Amendement significatif à la loi
De plus, ajoute Dawood Rawat, la nomination de Sattar Hajee Abdoula comme administrateur a créé un conflit pour le conservateur de la compagnie d’assurance car l’ensemble du groupe, y compris les filiales, était déjà placé sous administration. Raison pour laquelle le gouvernement a décidé d’amender la loi. Un amendement qui est toutefois illégal et anticonstitutionnel, selon le plaignant. « On the 28th April 2015, the Insurance (Amendment) Act 2015 was voted by Parliament and day later, on the 29th April 2015, the Insurance Act 2005 was amended to create a new animal the ‘Special Administrators’ whose powers were so extensive that it could reach all companies of a licenced insurance company, i.e., not only to BAI Co. Ltd but also to its subsidiaries ».
Dawood Rawat dénonce aussi le fait que les actifs du groupe, dont la valeur s’élevait à Rs 2, 2 milliards, ont été vendus deux semaines après la nomination des administrateurs spéciaux, soulevant des questions sur la transparence et le manque de ‘due diligence’, d’autant qu’il n’y a pas eu d’appels d’offres concernant les investissements au Kenya. « La rapidité avec laquelle ces actifs ont été vendus porte non seulement atteinte à l’intégrité de la transaction, mais suggère également une urgence qui pourrait avoir été motivée par des motifs autres que les meilleurs intérêts des parties prenantes impliquées », souligne le plaignant.
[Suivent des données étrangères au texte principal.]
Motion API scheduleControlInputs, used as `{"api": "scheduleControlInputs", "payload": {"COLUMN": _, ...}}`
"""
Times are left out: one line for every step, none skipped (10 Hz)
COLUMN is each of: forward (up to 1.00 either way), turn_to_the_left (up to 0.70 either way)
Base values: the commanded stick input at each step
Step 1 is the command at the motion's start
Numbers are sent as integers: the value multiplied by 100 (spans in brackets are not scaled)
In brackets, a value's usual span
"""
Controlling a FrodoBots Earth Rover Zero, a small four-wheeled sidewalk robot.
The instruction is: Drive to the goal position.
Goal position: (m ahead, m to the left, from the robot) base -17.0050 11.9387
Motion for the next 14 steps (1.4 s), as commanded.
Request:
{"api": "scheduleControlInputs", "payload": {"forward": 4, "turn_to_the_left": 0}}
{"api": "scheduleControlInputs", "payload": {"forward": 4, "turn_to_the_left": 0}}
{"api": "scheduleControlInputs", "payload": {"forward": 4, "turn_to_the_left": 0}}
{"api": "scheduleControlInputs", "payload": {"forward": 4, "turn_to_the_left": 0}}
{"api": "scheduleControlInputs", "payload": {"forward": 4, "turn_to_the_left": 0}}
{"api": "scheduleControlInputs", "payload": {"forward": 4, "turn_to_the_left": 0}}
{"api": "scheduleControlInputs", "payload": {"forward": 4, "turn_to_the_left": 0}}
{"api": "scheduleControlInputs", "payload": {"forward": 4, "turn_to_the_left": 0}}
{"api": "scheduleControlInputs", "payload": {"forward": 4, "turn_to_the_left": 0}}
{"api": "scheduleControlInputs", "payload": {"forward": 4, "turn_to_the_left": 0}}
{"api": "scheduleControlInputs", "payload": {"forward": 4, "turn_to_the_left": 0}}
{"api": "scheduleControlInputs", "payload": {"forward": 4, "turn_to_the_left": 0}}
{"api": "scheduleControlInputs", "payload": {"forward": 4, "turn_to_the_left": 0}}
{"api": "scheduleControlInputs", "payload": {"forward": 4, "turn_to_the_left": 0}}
D’ailleurs, rien que les honoraires des ‘Special Administrators’ ont coûté Rs 28 millions, dont Rs 23 862 500 ont été payés en avance.
Dawood Rawat s’attarde aussi sur les attaques personnelles et les actes répressifs dont ses proches ont fait l’objet. Il dit avoir subi des dommages conséquents, d’autant qu’il n’a pas été dédommagé bien que les allégations de ‘ponzi scheme’ « was less and less credible and/ or probable after the revocation of BBCL’s banking licence ». D’où les dommages de l’ordre de Rs 22 milliards qu’il réclame aux défendeurs.
Xavier Duval avait confié n’avoir jamais cédé sous les pressions de Ramgoolam
« L’équipe spécialisée d’experts du FMI était venue en avril 2012 à la requête du ministère des Finances. Li fer so l’audit l’efficacité bane entreprises ki conclure que le système li fiable. Bien sûr ena bane zafer pou fer mais en général c’est ene système fiable. Mais l’audit FMI soulève ene issue concernant ene grand conglomérat et li dire ki ene situation ki kapave vine serieux et ki bizin prend bane actions », avait déclaré Xavier Duval, en soulignant que des mesures avaient ainsi été prises. Il faisait alors partie du gouvernement quand l’affaire BAI avait éclaté. Il a soutenu avoir lui-même fait venir l’équipe du FMI en 2012 alors qu’il était ministre des Finances sous le régime travailliste, et a nié avoir cédé sous pression politique de Navin Ramgoolam. « Mone fer mo travail seki mo ti bizin fer », avait-il insisté.